**YOUR OBJECTIVE**
Could you work out how many lines in the material below hold the word "camera"? Give only the number in reply.

**DATA PROVIDED**
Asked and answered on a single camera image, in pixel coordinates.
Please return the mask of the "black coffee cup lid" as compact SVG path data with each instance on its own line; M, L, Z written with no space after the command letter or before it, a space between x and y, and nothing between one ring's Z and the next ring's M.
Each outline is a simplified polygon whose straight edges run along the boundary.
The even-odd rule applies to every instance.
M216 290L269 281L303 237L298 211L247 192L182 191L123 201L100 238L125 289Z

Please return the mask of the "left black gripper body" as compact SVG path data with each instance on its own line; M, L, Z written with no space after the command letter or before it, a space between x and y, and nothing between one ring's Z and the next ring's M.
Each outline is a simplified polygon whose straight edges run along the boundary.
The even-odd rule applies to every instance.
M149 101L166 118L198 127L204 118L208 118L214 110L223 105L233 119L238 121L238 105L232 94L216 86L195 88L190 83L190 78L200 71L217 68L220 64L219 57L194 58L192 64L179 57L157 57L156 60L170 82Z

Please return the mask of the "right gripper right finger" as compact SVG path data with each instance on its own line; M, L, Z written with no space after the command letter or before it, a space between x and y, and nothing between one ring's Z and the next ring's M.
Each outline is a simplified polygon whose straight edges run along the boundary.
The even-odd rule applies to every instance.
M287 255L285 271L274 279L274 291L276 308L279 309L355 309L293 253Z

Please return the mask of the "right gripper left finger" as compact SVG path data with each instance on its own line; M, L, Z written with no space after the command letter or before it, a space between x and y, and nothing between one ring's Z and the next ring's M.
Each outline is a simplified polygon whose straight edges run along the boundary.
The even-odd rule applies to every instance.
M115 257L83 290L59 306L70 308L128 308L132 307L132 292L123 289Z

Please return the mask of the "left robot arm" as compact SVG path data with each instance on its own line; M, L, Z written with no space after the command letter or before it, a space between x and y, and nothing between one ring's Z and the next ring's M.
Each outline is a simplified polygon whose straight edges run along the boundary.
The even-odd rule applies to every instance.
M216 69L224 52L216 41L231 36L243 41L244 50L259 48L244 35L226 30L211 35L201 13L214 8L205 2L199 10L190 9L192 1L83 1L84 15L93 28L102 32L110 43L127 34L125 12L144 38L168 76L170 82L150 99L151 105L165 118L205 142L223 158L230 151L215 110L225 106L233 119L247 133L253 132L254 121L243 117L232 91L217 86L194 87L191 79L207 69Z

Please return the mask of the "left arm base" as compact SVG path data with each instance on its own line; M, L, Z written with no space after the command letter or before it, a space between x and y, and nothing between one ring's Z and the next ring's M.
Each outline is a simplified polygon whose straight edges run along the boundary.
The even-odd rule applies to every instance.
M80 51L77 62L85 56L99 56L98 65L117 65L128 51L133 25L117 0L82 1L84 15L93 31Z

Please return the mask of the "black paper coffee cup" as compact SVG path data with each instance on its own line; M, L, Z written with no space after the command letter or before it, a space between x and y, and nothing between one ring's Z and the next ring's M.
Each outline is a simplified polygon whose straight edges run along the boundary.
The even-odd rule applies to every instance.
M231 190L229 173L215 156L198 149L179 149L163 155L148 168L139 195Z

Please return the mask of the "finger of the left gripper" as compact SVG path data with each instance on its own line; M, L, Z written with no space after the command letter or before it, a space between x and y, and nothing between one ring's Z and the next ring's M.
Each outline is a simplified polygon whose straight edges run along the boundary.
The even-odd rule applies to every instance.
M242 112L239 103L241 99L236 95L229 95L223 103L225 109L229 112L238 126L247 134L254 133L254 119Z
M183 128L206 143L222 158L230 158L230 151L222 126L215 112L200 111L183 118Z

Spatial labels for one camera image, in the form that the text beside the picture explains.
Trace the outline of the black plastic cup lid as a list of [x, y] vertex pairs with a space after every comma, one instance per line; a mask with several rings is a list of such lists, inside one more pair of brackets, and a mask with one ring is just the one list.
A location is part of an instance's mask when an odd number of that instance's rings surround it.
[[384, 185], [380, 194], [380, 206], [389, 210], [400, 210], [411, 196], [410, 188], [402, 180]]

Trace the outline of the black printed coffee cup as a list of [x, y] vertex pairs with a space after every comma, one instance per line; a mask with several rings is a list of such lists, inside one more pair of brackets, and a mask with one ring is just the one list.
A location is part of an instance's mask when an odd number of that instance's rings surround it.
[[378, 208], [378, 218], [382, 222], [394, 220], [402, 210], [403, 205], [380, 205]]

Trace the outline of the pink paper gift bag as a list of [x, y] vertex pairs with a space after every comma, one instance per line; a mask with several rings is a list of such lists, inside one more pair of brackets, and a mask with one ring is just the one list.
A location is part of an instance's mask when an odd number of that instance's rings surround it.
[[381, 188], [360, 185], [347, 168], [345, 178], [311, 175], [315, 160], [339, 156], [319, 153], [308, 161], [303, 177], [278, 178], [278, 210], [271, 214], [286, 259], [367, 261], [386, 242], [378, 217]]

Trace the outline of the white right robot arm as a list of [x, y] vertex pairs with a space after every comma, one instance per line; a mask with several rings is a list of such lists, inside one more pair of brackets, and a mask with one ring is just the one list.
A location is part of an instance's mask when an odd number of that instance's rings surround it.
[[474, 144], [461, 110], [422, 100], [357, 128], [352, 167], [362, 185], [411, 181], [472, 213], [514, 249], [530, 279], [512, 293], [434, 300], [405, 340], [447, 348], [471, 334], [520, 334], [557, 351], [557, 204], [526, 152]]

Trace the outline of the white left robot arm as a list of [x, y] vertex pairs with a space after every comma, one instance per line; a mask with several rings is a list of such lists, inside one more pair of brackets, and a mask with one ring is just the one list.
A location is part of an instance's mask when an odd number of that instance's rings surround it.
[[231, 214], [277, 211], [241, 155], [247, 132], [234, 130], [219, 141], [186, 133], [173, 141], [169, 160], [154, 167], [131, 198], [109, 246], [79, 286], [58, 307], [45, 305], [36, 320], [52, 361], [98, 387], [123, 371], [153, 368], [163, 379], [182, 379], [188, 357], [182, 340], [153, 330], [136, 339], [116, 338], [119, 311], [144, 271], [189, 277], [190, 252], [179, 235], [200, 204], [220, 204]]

**ANSWER SPACE**
2